Pagi itu seperti pagi-pagi sebelumnya aku baru tidur satu jam ketika
orang lain sibuk mengawali hari dengan berangkat kerja, atau anak-
anak yang berangkat ke sekolah. Aku bangun untuk membuatkan
sarapan pagi untuk aku dan ibu, sebelum aku memandikan ibu.
Setelah selesai mengurus ibu aku kerja di kamarku. Aku tidak
tahu apakah yang kulakukan pantas disebut pekerjaan. Aku
melukis setiap hari tapi tidak menghasilkan uang. Untuk biaya
hidup dan makan seringkali aku terpaksa mengemis pada
saudara atau teman.
11. Pagi itu aku hendak menggendong ibu masuk rumah setelah berjemur
matahari pagi, ketika Pak RT datang dan meminta waktuku untuk
membahas masalah lampu. Beliau memintaku memasang penerangan di
teras rumah, karena banyak keluhan warga yang merasa takut setiap
kali melintas depan rumahku karena gelap dan terkesan angker. Pak RT
juga mengkuatirkan halaman rumahku yang luas, rimbun dan gelap
akan menjadi tempat persembunyian pencuri sebelum ataupun sesudah
mereka melakukan aksi kejahatan.
Saat itulah aku terpaksa menjelaskan alasanku tidak memasang lampu.
Aku menceritakan peristiwa pencurian lampu yang kualami dua kali
dalam selang waktu tiga hari dan lima kali dalam waktu satu tahun ini.
Kukatakan aku tak mampu membeli lampu lagi.
Pak RT memintaku memasang lampu dan berjanji akan mencari jalan
keluar masalah jika pencuri itu datang lagi.

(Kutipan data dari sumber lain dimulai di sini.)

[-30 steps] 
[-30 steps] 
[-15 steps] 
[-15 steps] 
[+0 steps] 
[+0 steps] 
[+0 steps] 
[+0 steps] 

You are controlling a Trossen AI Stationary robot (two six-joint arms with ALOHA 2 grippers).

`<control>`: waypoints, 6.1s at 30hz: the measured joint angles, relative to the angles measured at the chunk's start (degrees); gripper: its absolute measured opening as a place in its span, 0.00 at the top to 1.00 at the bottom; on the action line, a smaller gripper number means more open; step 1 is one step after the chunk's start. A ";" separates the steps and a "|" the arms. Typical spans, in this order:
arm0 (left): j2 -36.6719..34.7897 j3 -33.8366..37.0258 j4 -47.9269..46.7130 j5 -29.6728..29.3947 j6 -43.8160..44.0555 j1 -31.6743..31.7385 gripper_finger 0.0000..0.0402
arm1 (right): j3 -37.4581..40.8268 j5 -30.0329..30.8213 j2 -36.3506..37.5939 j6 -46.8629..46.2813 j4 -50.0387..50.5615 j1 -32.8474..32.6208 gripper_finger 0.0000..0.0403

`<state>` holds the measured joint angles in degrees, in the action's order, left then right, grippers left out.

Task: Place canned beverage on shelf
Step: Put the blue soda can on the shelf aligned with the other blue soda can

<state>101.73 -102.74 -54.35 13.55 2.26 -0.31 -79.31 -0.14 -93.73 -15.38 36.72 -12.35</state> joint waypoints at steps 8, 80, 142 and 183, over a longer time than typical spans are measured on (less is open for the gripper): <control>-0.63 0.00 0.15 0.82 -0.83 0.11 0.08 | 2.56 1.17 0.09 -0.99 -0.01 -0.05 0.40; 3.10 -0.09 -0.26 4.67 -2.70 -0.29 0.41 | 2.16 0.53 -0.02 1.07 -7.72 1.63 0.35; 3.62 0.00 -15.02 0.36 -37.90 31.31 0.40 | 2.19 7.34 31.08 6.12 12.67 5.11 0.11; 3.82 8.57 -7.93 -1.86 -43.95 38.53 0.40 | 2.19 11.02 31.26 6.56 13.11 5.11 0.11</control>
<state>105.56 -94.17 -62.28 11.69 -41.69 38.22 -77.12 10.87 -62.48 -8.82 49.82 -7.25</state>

12. Pagi itu aku memasang lampu pijar sumbangan RT. Malam harinya aku
nyalakan lampu itu. Teras rumahku pun kembali bercahaya, tetapi
cahaya itu justru membuatku was-was karena akan mengundang
perhatian pencuri itu lagi. Pencuri itu pasti akan datang lagi karena tahu
aku perempuan penakut dan tak akan berani menghadapinya.
Malam itu aku tidak bisa tidur. Aku berjaga demi lampu pijar itu. Malam
berikutnya dan malam-malam berikutnya, aku benar-benar tak bisa
tidur. Sepanjang malam aku duduk dan memeluk tongkat kayu yang
kupersiapkan untuk melawan pencuri itu.
Banyak orang yang menganggapku gila karena tidak tidur demi sebuah
lampu. Mungkin aku memang gila. Bagiku ini bukan hanya
tentang lampu, tetapi tentang cahaya, dan aku tak mau
seorang pun mencuri cahaya itu dariku.